• Problem details
In the data below, find each line carrying the string "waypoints" and copy it out.

:: Data segment ::

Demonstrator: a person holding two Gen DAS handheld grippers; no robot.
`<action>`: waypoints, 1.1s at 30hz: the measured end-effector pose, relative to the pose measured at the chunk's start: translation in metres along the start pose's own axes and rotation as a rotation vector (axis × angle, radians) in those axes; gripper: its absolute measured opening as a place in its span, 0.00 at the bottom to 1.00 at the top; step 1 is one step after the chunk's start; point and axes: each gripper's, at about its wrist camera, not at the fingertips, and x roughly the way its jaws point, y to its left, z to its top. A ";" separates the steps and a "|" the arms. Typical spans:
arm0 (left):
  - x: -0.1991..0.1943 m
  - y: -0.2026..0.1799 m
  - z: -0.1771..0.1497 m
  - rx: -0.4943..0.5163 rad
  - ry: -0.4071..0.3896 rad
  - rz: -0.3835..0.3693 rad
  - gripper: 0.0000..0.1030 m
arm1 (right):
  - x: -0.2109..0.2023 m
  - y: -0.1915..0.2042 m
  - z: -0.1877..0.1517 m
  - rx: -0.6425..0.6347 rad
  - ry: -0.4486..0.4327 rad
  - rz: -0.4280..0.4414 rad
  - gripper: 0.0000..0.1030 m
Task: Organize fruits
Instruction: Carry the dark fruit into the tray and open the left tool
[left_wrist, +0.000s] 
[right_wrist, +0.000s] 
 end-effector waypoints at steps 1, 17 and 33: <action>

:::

• Completed exercise
`<action>`: waypoints, 1.1s at 30hz: the measured end-effector pose, relative to the pose measured at the chunk's start: translation in metres along the start pose's own axes and rotation as a rotation vector (axis × angle, radians) in those axes; gripper: its absolute measured opening as a place in its span, 0.00 at the bottom to 1.00 at the top; step 1 is one step after the chunk's start; point and axes: each gripper's, at about its wrist camera, not at the fingertips, and x roughly the way its jaws point, y to its left, z to its top. A ";" separates the steps and a "|" the arms. Typical spans:
 end-effector waypoints at steps 1, 17 and 33: <action>

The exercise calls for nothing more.